Candor and clarity go a long way in fertilizing the soil, but in the end there is always a degree of unpredictability in the climate of communication — even the warmest intention can be met with frost. Yet something impels us to hold these possibilities in both hands and go on surrendering to the beauty and terror of conversation, that ancient and abiding human gift. And the most magical thing, the most sacred thing, is that whichever the outcome, we end up having transformed one another in this vulnerable-making process of speaking and listening.

Live, face-to-face human communication is intersubjective. Intersubjectivity involves a great deal more than the machine-mediated type of stimulus-response currently called “interactive.” It is not stimulus-response at all, not a mechanical alternation of precoded sending and receiving. Intersubjectivity is mutual. It is a continuous interchange between two consciousnesses. Instead of an alternation of roles between box A and box B, between active subject and passive object, it is a continuous intersubjectivity that goes both ways all the time.

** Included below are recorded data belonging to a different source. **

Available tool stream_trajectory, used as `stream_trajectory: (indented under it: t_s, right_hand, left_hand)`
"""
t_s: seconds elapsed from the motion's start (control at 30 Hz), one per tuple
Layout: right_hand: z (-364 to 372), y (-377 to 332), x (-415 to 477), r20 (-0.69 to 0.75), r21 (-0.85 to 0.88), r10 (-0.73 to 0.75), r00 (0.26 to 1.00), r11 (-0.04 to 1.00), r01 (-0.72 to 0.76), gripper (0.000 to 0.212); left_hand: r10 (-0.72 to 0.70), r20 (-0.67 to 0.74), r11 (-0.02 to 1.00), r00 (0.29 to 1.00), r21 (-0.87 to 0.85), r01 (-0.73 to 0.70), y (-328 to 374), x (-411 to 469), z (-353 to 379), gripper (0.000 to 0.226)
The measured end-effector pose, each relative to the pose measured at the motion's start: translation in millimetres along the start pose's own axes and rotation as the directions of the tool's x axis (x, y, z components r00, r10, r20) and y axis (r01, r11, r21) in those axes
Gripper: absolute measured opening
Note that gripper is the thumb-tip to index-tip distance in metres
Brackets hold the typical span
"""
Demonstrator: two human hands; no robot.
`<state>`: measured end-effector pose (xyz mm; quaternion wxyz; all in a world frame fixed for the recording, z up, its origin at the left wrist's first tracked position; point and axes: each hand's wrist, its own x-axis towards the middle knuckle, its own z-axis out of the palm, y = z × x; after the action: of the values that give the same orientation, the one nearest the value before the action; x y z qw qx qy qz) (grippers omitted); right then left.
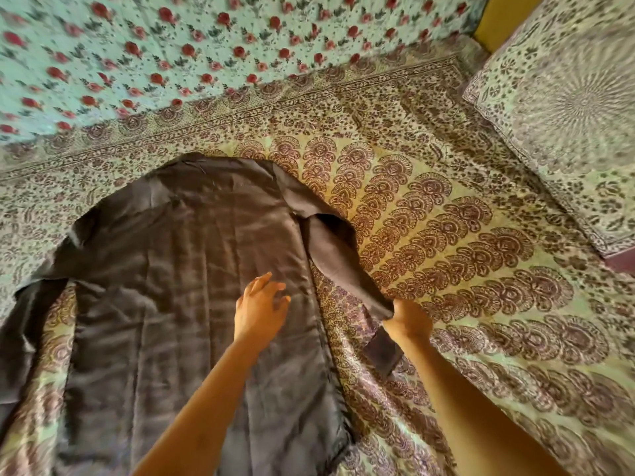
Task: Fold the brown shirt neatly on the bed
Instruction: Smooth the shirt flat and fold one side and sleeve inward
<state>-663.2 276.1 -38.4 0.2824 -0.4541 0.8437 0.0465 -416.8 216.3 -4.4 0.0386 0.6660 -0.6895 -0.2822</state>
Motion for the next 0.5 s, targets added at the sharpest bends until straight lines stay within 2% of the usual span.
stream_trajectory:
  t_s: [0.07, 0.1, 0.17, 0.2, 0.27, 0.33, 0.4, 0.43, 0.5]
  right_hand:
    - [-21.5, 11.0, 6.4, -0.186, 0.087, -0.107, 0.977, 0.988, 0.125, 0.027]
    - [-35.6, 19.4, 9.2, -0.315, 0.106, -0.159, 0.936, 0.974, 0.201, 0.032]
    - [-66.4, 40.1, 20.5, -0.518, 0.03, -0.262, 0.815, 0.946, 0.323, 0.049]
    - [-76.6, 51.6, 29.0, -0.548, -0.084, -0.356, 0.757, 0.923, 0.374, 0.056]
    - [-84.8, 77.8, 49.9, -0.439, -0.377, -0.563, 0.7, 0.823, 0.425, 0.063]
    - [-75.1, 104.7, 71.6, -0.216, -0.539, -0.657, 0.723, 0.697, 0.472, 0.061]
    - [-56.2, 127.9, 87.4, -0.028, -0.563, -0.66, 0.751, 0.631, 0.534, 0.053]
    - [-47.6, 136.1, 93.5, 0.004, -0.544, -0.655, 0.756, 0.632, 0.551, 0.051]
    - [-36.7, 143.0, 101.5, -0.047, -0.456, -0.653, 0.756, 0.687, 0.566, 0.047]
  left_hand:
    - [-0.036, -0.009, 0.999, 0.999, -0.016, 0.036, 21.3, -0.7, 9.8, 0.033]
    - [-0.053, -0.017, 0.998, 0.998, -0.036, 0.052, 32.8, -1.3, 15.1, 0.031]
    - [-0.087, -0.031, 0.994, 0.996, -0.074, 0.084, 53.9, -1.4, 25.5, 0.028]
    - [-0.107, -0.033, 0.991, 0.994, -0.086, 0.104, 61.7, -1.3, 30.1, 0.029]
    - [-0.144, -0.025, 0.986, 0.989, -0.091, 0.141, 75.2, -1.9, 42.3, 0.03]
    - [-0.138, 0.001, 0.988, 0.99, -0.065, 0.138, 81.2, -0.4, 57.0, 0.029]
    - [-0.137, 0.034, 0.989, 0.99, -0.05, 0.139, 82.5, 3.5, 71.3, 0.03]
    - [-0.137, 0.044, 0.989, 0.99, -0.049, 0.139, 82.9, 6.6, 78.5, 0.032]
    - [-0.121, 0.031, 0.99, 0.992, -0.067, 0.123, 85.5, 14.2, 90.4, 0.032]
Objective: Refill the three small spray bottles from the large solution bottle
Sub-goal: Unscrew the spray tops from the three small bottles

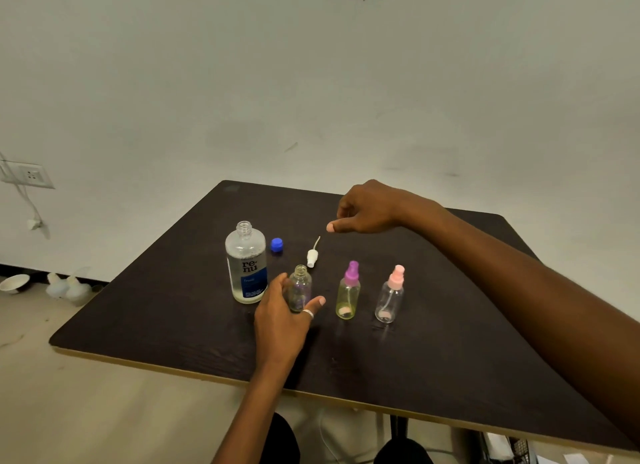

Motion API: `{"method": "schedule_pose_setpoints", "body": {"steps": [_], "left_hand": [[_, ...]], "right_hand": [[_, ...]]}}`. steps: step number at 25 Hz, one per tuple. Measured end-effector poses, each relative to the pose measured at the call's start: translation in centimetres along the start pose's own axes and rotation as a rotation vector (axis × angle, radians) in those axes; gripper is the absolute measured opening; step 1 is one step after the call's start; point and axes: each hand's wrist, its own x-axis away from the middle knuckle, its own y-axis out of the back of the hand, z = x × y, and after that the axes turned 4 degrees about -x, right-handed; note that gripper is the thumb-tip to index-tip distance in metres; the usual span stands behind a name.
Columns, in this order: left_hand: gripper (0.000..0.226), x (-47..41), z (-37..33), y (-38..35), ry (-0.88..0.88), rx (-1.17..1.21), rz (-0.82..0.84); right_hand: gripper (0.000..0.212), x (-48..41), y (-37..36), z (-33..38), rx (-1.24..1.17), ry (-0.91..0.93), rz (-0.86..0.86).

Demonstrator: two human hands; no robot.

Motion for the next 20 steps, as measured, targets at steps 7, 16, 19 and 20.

If you mount two clock pendulums side by side on the wall, they will gradually begin to swing together. They synchronize each other by picking up tiny vibrations they each transmit through the wall.
Any two things that oscillate at about the same interval, if they’re physically near each other, will gradually tend to lock in and pulse at exactly the same interval. Things are lazy. It takes less energy to pulse cooperatively than to pulse in opposition. Physicists call this beautiful, economical laziness mutual phase locking, or entrainment.

All living beings are oscillators. We vibrate. Amoeba or human, we pulse, move rhythmically, change rhythmically; we keep time. You can see it in the amoeba under the microscope, vibrating in frequencies on the atomic, the molecular, the subcellular, and the cellular levels. That constant, delicate, complex throbbing is the process of life itself made visible.

We, huge many-celled creatures, have to coordinate millions of different oscillation frequencies, and interactions among frequencies, in our bodies and our environment. Most of the coordination is effected by synchronizing the pulses, by getting the beats into a master rhythm, by entrainment.

Like the two pendulums, though through more complex processes, two people together can mutually phase-lock. Successful human relationship involves entrainment — getting in sync. If it doesn’t, the relationship is either uncomfortable or disastrous. […]

When you speak a word to a listener, the speaking is an act. And it is a mutual act: the listener’s listening enables the speaker’s speaking. It is a shared event, intersubjective: the listener and speaker entrain with each other. Both the amoebas are equally responsible, equally physically, immediately involved in sharing bits of themselves.

Mutual communication between speakers and listeners is a powerful act. The power of each speaker is amplified, augmented, by the entrainment of the listeners. The strength of a community is amplified, augmented by its mutual entrainment in speech.

This is why utterance is magic. Words do have power. Names have power. Words are events, they do things, change things. They transform both speaker and hearer; they feed energy back and forth and amplify it. They feed understanding or emotion back and forth and amplify it.

About the Author: Ursula Kroeber Le Guin was an American science-fiction novelist. Excerpt above from ‘The Magic of Real Human Conversation’.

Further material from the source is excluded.